- ACTIVITY: Every line from the one containing "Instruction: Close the" through the end of the listing below goes in the output, exactly and without pictures.

- PROVIDED MATERIAL:
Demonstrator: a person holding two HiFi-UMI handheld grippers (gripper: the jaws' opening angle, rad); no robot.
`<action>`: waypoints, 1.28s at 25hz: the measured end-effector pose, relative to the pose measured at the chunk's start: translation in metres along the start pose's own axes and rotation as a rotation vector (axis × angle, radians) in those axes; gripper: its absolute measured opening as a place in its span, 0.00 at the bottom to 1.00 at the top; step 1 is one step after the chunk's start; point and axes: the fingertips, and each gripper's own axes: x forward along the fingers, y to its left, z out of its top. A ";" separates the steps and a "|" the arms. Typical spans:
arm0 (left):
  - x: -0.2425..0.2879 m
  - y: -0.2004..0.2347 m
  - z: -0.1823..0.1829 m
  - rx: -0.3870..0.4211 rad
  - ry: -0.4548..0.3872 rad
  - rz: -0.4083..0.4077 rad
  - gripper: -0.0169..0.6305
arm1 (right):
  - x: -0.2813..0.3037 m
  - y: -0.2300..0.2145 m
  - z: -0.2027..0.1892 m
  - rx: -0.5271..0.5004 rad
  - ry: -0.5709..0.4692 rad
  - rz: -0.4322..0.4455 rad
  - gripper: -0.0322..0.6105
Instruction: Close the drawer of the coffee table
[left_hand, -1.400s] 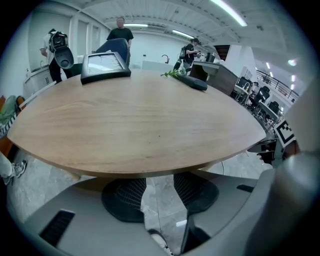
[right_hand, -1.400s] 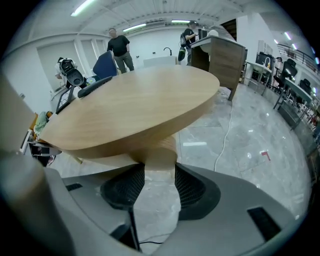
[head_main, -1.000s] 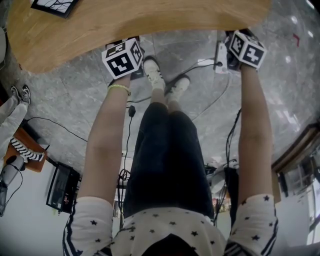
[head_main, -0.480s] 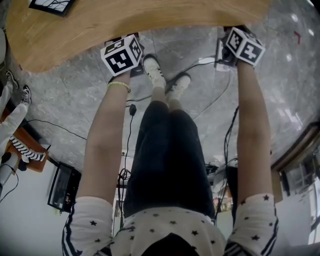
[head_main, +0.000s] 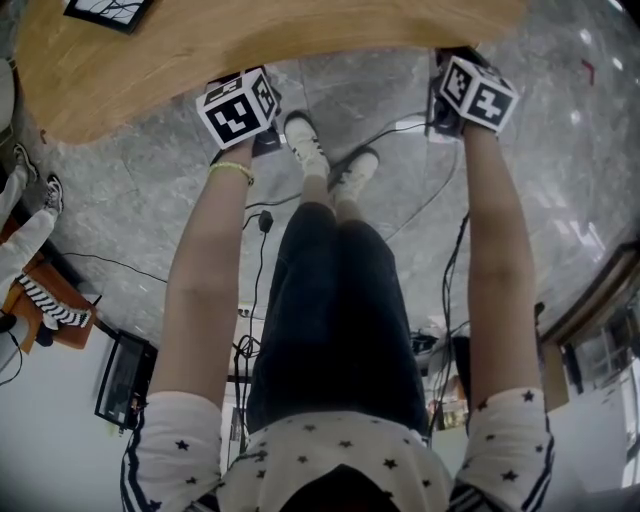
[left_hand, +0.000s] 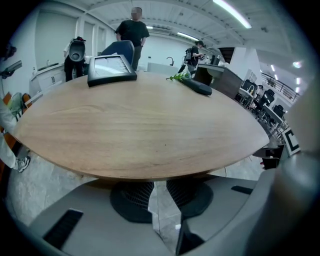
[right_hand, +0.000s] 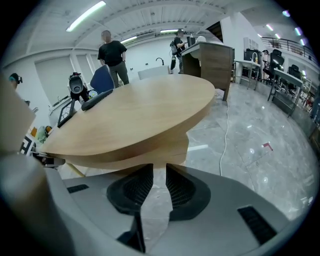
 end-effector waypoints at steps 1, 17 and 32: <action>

- EXERCISE SOLUTION:
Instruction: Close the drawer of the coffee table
[left_hand, -1.400s] 
[right_hand, -1.400s] 
[head_main, -1.000s] 
[head_main, -0.480s] 
[head_main, +0.000s] 
[left_hand, +0.000s] 
[right_hand, +0.000s] 
 end-effector waypoints at steps 1, 17 and 32: <action>

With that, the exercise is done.